C'était vendredi 20 mars, la notion de confinement étant mal comprise par une partie de la population et vue de l'augmentation des cas de Corona virus à l'hôpital de Perpignan. Dans un premier temps, la police municipale est venue avec un mégaphone pour inciter les gens à rentrer chez eux. Mais notamment du coté de l'immeuble Bétriu , lieu fameux de deal , on avait pas l'intention d'arrêter de travailler . Alors, c'est la police nationale qui est venue disperser en lançant des gaz lacrymogènes . Puis une compagne de CRS est arrivée pour sécuriser la zone et faire régner le couvre-feu décrété par le préfet ce matin(dans tout Perpignan de 20 heure à 6 heure du matinhttp://l.archipel.contre-attaque.over-blog.fr/2020/03/face-a-l-ampleur-de-l-epidemie-de-corona-virus-le-prefet-des-pyrenees-orientales-decrete-le-couvre-feu-a-perpignan-de-20h-a-6h-du-ma
.A saint Jacques, les patriarches, dont Nick Gimenez, font tout leur possible pour optimiser la défense de la population du quartier parfois malgré elle: comme l'évacuation des voitures gênantes.

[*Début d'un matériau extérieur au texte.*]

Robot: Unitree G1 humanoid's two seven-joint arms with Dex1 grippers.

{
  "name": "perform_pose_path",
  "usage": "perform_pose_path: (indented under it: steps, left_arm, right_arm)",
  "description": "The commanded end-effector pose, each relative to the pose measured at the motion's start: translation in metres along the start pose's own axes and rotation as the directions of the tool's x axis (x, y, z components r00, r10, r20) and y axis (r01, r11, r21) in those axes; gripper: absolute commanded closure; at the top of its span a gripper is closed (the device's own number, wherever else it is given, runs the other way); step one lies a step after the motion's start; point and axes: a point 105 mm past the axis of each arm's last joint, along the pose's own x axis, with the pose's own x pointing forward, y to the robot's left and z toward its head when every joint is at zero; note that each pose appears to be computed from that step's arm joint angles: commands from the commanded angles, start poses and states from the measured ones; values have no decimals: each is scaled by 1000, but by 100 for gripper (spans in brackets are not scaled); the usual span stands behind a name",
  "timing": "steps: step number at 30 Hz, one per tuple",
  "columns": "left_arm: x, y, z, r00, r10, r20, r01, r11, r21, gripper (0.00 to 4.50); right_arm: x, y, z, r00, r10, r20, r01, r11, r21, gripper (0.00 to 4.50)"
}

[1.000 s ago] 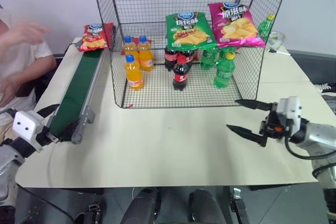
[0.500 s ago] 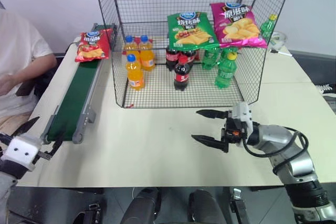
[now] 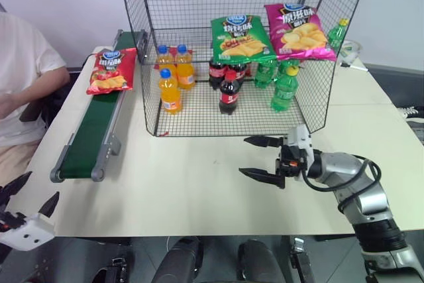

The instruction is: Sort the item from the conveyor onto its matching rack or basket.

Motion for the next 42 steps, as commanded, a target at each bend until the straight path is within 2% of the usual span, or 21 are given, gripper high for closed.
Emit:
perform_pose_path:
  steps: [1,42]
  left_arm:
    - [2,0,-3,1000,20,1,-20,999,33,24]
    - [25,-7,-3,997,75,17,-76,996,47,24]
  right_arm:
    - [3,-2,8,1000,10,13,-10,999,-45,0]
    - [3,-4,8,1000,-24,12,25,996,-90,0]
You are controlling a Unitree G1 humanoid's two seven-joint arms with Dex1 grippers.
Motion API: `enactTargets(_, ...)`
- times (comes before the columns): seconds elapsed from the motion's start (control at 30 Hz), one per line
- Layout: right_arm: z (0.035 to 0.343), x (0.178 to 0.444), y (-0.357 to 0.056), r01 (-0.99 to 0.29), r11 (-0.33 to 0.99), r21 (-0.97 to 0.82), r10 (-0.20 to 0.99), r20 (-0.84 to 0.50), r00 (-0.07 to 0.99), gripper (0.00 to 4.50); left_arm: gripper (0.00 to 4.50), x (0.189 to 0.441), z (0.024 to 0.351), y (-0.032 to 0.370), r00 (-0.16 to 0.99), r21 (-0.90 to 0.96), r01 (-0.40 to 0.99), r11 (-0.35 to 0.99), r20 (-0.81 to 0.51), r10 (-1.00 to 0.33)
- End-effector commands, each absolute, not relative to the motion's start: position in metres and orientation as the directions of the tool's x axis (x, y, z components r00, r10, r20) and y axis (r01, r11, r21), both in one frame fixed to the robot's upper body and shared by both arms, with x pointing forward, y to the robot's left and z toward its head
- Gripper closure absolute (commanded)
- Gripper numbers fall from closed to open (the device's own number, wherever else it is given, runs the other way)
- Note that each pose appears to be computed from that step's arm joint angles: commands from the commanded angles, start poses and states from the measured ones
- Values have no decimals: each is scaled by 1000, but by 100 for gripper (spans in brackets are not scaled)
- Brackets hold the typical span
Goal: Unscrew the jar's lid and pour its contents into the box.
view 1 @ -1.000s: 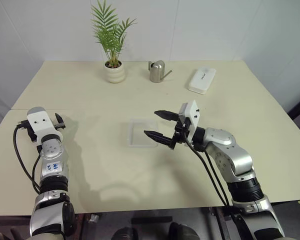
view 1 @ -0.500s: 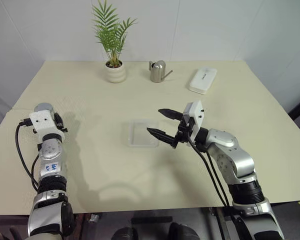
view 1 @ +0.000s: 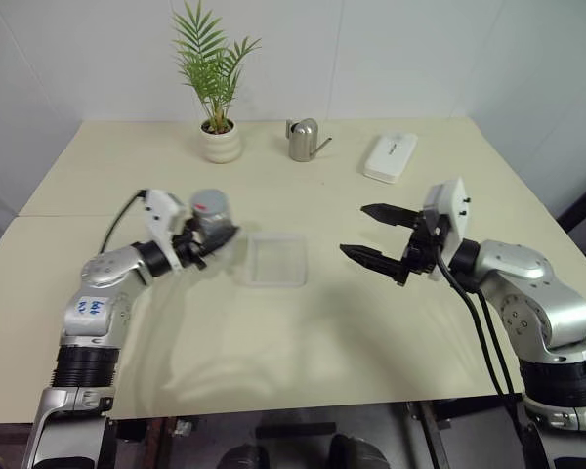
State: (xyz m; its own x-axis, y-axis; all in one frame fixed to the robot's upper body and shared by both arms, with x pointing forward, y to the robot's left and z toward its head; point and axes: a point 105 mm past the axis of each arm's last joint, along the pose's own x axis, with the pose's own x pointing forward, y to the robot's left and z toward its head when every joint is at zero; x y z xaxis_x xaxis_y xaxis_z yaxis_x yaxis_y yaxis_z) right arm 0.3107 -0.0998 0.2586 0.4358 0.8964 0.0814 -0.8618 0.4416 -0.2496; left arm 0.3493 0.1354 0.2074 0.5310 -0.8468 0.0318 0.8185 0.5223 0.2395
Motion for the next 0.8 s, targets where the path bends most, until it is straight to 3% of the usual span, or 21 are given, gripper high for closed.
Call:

On attend l'ouverture d'un centre médicale place du Puig au lieu dit "el tingat" , avec du matériel de protection, pour une population très sensible.(voir http://l.archipel.contre-attaque.over-blog.fr/2020/03/perpignan/corona-virus-la-communaute-gitane-tres-touchee-par-nicolas-caudeville.html)
Il y a même des prêches au mégaphone de pasteurs qui incitent les croyants à la prudence:" Nous avons un grand virus , mais nous avons aussi un grand Dieu!" pouvait-on entendre de la place du Puig, jusqu'à la place Cassanyes.